UNIVERSAL TECHNICAL INSTITUTE (NYSE:UTI) stands out as an affordable growth candidate based on our stock screener. The company combines strong growth metrics with reasonable valuation, solid profitability, and acceptable financial health. Here’s why UTI may be worth a closer look for investors seeking growth at a reasonable price.
Growth Prospects
UTI demonstrates impressive growth, scoring a 7 out of 10 in our growth rating.

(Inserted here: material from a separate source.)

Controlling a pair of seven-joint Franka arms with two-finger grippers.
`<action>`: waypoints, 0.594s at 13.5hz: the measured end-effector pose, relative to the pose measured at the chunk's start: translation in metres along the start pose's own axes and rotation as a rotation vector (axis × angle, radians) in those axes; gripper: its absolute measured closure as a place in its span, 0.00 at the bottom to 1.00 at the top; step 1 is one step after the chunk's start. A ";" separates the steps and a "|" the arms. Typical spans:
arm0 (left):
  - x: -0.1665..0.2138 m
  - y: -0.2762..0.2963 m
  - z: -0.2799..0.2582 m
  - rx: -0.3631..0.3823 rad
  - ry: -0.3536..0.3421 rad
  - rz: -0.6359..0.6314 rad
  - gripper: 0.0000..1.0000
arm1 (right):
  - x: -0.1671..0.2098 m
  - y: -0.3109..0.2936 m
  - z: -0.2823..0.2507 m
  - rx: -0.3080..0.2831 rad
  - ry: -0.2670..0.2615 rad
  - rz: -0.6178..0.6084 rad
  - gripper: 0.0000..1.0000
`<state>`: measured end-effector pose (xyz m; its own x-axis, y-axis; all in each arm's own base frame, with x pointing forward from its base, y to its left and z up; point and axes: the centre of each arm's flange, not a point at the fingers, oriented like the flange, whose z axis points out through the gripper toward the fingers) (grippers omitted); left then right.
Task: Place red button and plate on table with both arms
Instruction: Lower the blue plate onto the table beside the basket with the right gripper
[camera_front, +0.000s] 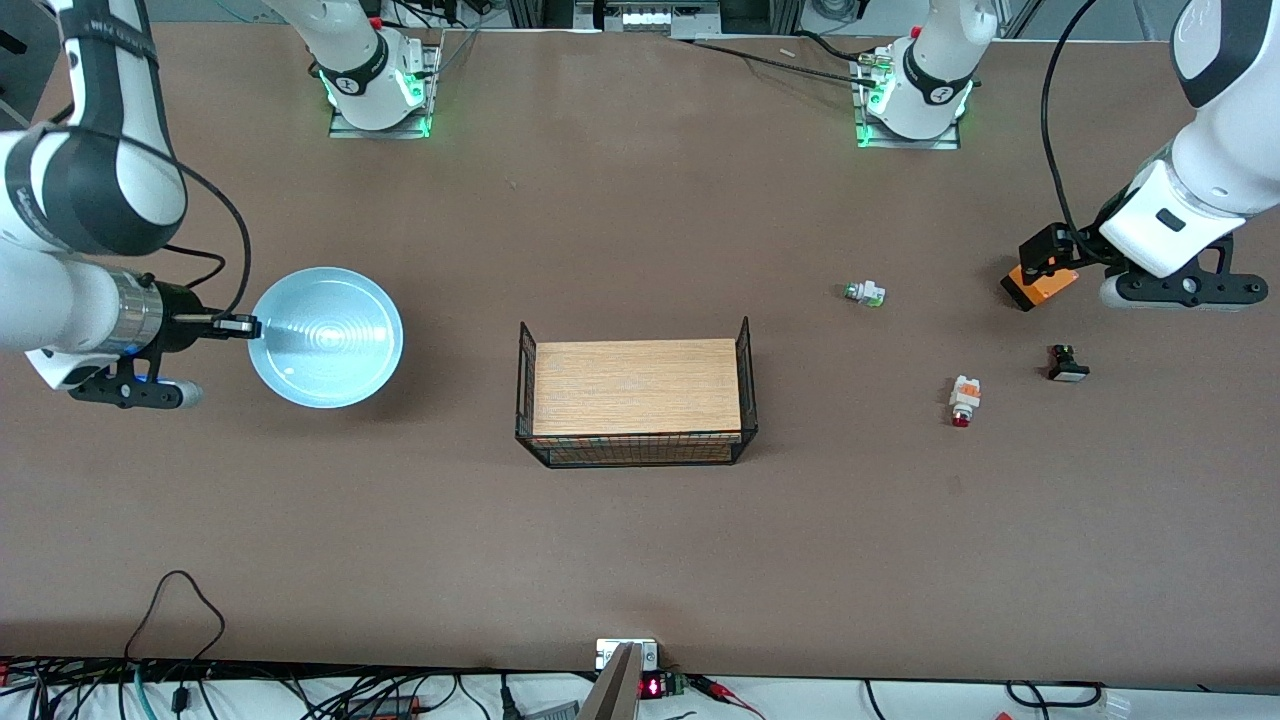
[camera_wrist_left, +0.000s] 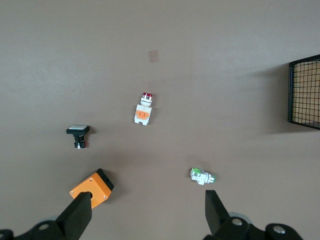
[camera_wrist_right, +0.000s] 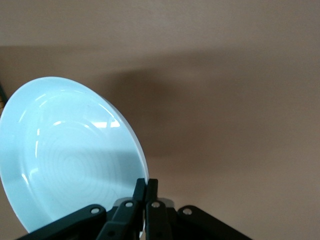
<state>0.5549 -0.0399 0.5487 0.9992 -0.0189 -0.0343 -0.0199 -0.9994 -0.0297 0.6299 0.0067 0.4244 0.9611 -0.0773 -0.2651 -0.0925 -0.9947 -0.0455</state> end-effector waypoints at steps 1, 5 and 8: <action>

Key highlights include:
- Earnings Per Share (EPS) surged by 188.89% over the past year.
- Revenue increased by 14.69% year-over-year, with a 5-year average growth rate of 17.19%.
- Future EPS is expected to grow at 17.88% annually, while revenue is projected to expand by 9.69% per year.
These figures suggest sustained momentum, making UTI an attractive option for growth-oriented investors.
Valuation
With a valuation score of 5, UTI is not excessively priced relative to its growth potential:
- The P/E ratio of 30.06 is in line with industry averages.
- The PEG ratio (accounting for growth) indicates a reasonable valuation.
- The Enterprise Value/EBITDA ratio is favorable compared to 68% of industry peers.
While not deeply undervalued, UTI’s growth trajectory helps justify its current pricing.
Profitability & Financial Health
Profitability is a strength, earning a score of 7:
- Return on Equity (19.54%) and Return on Assets (7.97%) outperform most competitors.
- Operating Margin (9.94%) and Profit Margin (7.34%) have shown improvement.
Financial health is stable (score of 6), though there are minor concerns:
- Debt levels are manageable, with a Debt/Equity ratio of 0.31.
- Liquidity metrics (Current Ratio of 1.07) are adequate but not exceptional.
Conclusion
UTI presents a balanced profile—strong growth, reasonable valuation, and solid profitability—making it a candidate for investors seeking affordable growth opportunities.
For more details, review the full fundamental analysis of UTI.
Our Affordable Growth screener lists additional stocks meeting these criteria and is updated daily.
Disclaimer
This is not investment advice. Conduct your own research before making any investment decisions.